On Thu, Aug 14, 2025 at 11:07:32AM -0700, Russ Allbery wrote:
The best way to ensure that someone new gets appropriate attention and encouragement is for someone to volunteer to be a mentor and commit some time to that. I think this is great whenever people are willing to do it. I don't have the free time, and I did *not* volunteer to do that, so people need to adjust their expectations accordingly.
I am also unhappy with Otto's regular attempts to set _my_ priorities. I expect to see things like "Priority: <name of task>" in a message from a manager to an employee. I do _not_ expect to see them in a broadcast from a volunteer to a list full of other volunteers.
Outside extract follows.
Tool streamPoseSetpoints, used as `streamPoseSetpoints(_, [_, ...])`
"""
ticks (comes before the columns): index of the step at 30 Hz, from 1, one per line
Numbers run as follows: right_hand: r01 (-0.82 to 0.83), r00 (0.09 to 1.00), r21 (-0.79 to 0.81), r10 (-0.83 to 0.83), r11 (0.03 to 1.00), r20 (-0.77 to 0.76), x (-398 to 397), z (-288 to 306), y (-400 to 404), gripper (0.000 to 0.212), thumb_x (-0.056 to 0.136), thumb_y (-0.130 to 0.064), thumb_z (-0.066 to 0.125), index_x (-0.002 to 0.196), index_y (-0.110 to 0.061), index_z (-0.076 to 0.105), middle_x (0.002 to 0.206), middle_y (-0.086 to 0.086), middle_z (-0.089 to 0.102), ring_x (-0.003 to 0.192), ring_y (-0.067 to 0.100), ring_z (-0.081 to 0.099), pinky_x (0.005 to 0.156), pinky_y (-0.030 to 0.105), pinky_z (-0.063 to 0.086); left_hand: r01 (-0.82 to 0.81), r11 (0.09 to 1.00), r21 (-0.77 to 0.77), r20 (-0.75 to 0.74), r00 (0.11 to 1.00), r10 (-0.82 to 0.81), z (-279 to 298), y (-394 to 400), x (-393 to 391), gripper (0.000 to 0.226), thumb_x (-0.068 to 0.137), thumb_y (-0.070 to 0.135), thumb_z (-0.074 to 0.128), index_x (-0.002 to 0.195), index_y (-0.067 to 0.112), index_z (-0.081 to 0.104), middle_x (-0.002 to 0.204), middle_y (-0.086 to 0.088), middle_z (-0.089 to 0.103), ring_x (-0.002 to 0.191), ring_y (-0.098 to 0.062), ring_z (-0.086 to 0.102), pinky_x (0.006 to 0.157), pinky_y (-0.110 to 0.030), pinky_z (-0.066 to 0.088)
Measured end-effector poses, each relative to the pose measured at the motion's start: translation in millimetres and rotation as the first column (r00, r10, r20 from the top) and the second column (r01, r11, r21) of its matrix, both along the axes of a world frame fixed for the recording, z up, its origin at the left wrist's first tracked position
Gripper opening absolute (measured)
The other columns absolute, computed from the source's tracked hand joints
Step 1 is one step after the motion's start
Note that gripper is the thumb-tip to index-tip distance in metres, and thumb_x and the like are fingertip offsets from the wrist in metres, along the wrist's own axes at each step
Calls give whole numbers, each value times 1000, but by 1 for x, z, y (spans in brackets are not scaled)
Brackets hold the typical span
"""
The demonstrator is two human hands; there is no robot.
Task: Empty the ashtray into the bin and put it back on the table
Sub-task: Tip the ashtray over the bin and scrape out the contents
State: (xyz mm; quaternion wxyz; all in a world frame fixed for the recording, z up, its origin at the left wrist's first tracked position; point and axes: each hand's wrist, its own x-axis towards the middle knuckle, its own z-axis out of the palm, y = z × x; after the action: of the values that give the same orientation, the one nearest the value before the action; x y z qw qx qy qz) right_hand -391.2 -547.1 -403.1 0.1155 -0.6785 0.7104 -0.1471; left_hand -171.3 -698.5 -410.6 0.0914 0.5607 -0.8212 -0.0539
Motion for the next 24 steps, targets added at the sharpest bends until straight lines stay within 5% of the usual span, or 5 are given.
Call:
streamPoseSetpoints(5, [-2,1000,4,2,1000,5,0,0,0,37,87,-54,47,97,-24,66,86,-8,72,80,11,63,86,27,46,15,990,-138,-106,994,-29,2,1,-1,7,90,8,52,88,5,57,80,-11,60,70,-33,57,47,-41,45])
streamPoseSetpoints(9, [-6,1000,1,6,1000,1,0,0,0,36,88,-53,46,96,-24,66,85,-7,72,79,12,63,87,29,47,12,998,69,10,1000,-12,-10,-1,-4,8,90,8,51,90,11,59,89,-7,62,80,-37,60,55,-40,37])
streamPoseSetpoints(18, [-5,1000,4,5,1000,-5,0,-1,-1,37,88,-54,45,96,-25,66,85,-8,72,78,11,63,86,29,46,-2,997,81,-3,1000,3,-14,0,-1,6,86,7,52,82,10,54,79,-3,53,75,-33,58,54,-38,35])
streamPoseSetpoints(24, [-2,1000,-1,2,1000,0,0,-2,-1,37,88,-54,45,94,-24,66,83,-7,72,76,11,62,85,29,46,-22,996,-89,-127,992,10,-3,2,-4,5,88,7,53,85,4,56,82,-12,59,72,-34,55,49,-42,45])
We can ask other people to do things, and of course people do that all the time when they're announcing new features or trying to make change happen or whatever, but we can't unilaterally declare things to be other people's priorities.
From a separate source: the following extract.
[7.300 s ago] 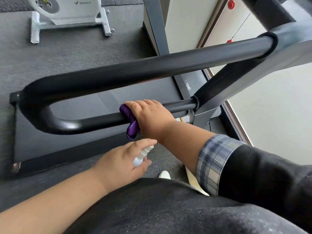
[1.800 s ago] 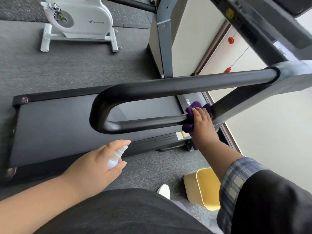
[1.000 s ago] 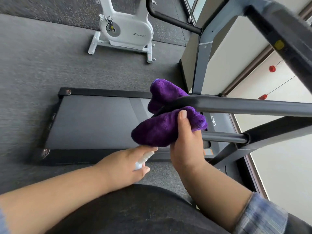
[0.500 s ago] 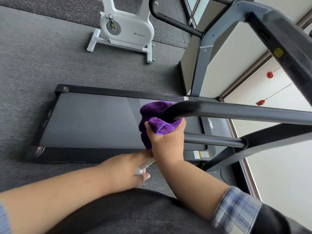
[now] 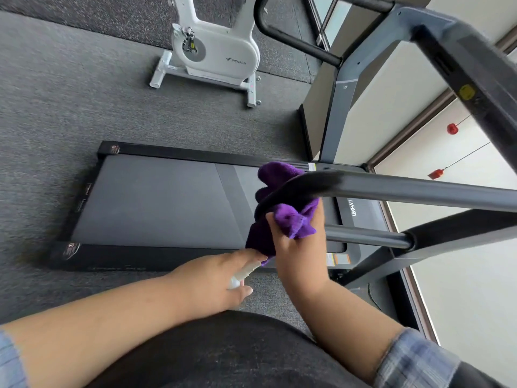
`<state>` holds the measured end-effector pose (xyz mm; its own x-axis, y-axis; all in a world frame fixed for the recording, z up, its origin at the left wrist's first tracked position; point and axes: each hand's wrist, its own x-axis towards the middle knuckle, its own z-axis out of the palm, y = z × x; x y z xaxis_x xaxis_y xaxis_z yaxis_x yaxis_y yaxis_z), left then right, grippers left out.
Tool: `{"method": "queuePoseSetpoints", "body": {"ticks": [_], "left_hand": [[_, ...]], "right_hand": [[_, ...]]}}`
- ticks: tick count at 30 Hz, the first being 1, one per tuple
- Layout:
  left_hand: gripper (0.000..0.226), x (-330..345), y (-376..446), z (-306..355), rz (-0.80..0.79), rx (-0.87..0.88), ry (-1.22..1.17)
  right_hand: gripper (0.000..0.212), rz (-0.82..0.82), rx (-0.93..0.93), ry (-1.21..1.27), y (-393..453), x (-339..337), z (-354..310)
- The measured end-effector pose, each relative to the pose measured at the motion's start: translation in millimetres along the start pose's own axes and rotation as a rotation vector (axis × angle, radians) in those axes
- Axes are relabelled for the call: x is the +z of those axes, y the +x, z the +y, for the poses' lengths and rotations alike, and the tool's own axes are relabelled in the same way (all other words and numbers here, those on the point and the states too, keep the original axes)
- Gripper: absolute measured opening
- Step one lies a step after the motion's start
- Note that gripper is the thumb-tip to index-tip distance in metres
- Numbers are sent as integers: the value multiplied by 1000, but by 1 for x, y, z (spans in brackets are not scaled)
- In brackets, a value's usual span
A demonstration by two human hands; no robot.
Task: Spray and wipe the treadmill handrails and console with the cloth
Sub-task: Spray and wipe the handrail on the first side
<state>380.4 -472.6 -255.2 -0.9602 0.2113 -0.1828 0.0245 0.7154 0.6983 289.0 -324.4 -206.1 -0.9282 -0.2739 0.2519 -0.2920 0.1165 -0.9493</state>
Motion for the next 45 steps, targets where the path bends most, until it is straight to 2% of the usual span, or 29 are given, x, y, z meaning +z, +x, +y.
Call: {"method": "queuePoseSetpoints", "body": {"ticks": [2,6,8,12,17,20,22,25,26,29,31,34,36,38,40,42,43,45], "left_hand": [[61,0,1,2,5,-10,-33],[61,5,4,4,-8,24,-31],[61,5,4,6,-5,36,-41],[57,-3,1,12,140,78,-86],[55,-22,-3,28,365,181,-158],[51,-27,-3,34,437,227,-158],[49,-27,-4,35,435,275,-168],[48,-26,-5,32,433,302,-190],[48,-25,-6,31,438,299,-192],[48,-23,-9,27,452,275,-204],[50,-23,-12,24,459,262,-215],[52,-21,-18,22,482,244,-223],[52,-21,-20,22,503,228,-230],[52,-20,-21,25,524,227,-230],[52,-19,-21,28,537,240,-224],[51,-18,-24,29,541,244,-219],[51,-16,-25,28,543,236,-212],[52,-13,-29,26,546,206,-194]], "right_hand": [[62,-125,3,-104,0,4,2],[67,-386,20,-772,-1,-27,22],[64,-437,42,-916,1,-40,19],[31,-182,178,-663,-13,-60,-31],[39,99,195,-209,-30,-70,-94],[39,346,19,-192,-28,-73,-123],[44,406,-118,-224,-17,-74,-138],[25,156,-287,-408,15,-79,-136],[31,87,-297,-545,25,-77,-130],[69,-172,-305,-1079,29,-60,-104],[72,-338,-312,-1341,19,-44,-85],[47,-324,-395,-1465,19,-21,-73],[23,-358,-551,-1517,20,-9,-59],[33,-548,-651,-1731,16,9,-42],[46,-796,-641,-1956,7,23,-18],[55,-952,-614,-2053,0,28,3],[56,-977,-621,-2054,1,29,7],[47,-905,-683,-1938,3,28,8]]}}
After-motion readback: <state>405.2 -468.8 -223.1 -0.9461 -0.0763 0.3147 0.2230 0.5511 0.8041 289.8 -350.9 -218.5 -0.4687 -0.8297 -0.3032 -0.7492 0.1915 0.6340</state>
Every time this sort of thing comes up, Otto immediately walks it back and says that that isn't really what he meant. I believe that he intends good things for Debian and is just kind of bad at remembering that other people can productively do things in different ways. But it's getting hard to keep that in mind when it happens over and over again.
Perhaps Otto should manage his draft emails in a repository on Salsa, and seek review of them before sending them? (I acknowledge that this is somewhat snarky, but it is also semi-serious; I've seen that improve how well-meaning people with otherwise controversial communication styles come across.)